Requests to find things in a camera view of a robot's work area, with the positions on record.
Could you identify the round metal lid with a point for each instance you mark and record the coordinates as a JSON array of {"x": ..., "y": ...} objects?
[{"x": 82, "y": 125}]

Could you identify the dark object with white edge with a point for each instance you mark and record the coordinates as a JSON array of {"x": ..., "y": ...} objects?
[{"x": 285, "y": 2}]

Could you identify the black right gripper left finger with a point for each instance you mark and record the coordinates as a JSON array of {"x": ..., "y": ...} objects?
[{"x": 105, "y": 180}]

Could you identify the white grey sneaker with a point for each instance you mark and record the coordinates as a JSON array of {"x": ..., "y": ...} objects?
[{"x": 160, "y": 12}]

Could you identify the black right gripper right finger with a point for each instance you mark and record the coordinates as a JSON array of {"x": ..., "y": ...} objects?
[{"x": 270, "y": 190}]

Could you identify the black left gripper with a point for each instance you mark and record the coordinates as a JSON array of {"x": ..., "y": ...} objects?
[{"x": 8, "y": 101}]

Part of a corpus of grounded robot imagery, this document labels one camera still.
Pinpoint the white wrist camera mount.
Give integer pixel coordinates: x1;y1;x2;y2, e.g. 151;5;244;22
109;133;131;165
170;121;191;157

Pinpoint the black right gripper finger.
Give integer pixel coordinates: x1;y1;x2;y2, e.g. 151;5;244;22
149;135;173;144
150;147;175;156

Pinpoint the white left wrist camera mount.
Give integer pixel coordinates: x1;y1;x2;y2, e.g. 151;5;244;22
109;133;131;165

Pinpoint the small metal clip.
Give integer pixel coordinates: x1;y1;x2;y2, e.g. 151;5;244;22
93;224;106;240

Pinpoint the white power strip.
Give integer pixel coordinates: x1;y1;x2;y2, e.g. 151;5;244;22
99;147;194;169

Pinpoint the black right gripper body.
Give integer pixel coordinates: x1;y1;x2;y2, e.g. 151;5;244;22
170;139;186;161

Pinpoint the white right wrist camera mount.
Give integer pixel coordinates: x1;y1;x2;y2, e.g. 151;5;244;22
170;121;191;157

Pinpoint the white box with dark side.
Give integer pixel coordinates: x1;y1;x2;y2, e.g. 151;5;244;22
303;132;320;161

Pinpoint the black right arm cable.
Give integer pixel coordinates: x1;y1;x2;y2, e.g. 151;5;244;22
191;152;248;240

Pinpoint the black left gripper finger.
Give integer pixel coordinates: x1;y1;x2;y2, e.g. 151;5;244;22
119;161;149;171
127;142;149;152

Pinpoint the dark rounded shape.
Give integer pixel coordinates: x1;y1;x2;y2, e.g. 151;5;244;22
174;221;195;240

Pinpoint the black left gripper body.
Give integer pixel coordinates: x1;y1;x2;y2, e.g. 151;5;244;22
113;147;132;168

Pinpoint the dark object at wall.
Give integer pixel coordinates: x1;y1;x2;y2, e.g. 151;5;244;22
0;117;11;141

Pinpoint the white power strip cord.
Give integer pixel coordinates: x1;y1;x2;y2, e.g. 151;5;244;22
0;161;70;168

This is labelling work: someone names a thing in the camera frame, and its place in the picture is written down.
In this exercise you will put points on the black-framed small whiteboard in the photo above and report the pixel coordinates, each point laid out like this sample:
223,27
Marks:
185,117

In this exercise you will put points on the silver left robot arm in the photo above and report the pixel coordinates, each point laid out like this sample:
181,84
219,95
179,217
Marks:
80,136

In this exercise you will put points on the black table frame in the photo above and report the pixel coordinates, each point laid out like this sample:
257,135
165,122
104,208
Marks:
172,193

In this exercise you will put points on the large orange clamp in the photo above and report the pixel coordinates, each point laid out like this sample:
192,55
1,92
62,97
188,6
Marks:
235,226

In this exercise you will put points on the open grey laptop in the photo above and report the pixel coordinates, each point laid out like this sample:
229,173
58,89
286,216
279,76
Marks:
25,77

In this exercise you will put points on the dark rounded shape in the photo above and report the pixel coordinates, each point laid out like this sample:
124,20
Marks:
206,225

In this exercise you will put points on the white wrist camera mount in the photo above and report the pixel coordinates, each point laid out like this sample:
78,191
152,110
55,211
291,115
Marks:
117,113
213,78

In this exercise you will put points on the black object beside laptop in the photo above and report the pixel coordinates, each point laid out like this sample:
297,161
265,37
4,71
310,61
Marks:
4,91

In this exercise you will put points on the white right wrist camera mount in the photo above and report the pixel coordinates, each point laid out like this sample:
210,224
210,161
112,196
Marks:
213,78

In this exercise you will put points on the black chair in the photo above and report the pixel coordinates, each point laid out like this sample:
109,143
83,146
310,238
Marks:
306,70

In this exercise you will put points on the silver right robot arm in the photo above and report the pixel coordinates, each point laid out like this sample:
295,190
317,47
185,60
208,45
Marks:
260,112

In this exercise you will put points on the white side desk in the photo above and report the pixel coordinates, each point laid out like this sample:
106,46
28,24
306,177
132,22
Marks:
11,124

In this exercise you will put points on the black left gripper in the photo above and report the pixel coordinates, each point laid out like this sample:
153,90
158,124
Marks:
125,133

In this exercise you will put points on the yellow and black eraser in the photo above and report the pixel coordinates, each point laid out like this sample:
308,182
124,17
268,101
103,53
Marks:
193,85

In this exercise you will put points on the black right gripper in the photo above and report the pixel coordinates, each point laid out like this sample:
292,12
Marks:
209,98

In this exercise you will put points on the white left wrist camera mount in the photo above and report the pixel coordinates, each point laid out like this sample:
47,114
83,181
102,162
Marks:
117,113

------------------------------

• [Work request] Please count the lines of the material above that contain "shape", and give only the number.

• [Solution for this problem] 2